Mugwort: Together with ribwort plantain (Pla l 1) the most common allergenic herb in Germany. Art v 1, which belongs to the defensin-like protein group, is the major allergen of Artemisia vulgaris. The pollen fly from July to September; pollen size: 18 to 26 µm.

Plantain: Common allergen. Plantain blooms between May and October. Pollen size: 29-40 µm. Cross-allergies are not known.

Goosefoot: relatively rarely causes allergies. The pollen fly between July and September. Size: 19-30 µm. Cross-allergies with other herbs are rare. The major allergen Che a 1 belongs to the ole-e1-like proteins.

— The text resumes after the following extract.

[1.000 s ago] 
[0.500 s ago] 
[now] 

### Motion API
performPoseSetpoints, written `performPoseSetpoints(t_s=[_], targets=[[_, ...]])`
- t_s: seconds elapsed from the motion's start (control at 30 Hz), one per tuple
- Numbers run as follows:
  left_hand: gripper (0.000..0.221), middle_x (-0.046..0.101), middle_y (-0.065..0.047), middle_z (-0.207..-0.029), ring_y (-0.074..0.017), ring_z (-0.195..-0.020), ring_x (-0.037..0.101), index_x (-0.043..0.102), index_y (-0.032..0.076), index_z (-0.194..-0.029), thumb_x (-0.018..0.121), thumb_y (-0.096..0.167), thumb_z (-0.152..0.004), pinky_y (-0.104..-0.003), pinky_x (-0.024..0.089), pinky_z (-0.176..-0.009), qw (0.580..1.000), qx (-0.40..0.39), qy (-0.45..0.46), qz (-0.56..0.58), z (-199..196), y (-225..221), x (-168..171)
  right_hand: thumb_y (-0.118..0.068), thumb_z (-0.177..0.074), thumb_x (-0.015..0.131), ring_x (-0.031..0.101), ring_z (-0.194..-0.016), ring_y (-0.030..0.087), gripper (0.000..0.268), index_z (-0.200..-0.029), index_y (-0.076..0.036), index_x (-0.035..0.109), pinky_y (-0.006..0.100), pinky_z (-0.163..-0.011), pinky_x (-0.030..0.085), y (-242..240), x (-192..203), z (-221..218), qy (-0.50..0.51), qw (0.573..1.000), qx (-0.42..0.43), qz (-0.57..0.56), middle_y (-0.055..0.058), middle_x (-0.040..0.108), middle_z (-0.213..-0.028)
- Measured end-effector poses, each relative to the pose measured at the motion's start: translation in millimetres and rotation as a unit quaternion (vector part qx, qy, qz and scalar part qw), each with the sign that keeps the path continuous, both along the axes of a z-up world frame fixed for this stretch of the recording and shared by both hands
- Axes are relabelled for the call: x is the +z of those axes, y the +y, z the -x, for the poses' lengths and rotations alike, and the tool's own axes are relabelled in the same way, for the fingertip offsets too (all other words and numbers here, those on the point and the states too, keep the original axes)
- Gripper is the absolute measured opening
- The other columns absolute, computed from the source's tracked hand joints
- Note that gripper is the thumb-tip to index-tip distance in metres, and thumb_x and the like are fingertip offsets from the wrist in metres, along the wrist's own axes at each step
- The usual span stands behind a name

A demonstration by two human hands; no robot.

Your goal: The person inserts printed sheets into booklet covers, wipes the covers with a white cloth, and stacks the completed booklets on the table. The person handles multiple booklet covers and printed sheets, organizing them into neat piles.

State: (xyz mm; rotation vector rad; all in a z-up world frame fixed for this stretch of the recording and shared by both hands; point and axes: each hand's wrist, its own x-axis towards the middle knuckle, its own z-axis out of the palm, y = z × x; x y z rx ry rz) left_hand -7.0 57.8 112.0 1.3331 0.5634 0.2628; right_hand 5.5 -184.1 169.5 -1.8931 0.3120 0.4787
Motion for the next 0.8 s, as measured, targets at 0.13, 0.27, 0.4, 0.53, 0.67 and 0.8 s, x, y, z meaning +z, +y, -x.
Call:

Ragweed: Ragweed pollen contains aggressive allergens, which are among the most important allergy triggers in North America. Amb a 1, a pectylase, is the dominant allergen in ragweed pollen with a sensitization rate of >95%. The pollen flies between August and October. Size: 18-20 µm.

Sorrel: Common trigger of allergic reactions. The pollen fly between May and August. Size: 21-33 µm. No known cross allergies.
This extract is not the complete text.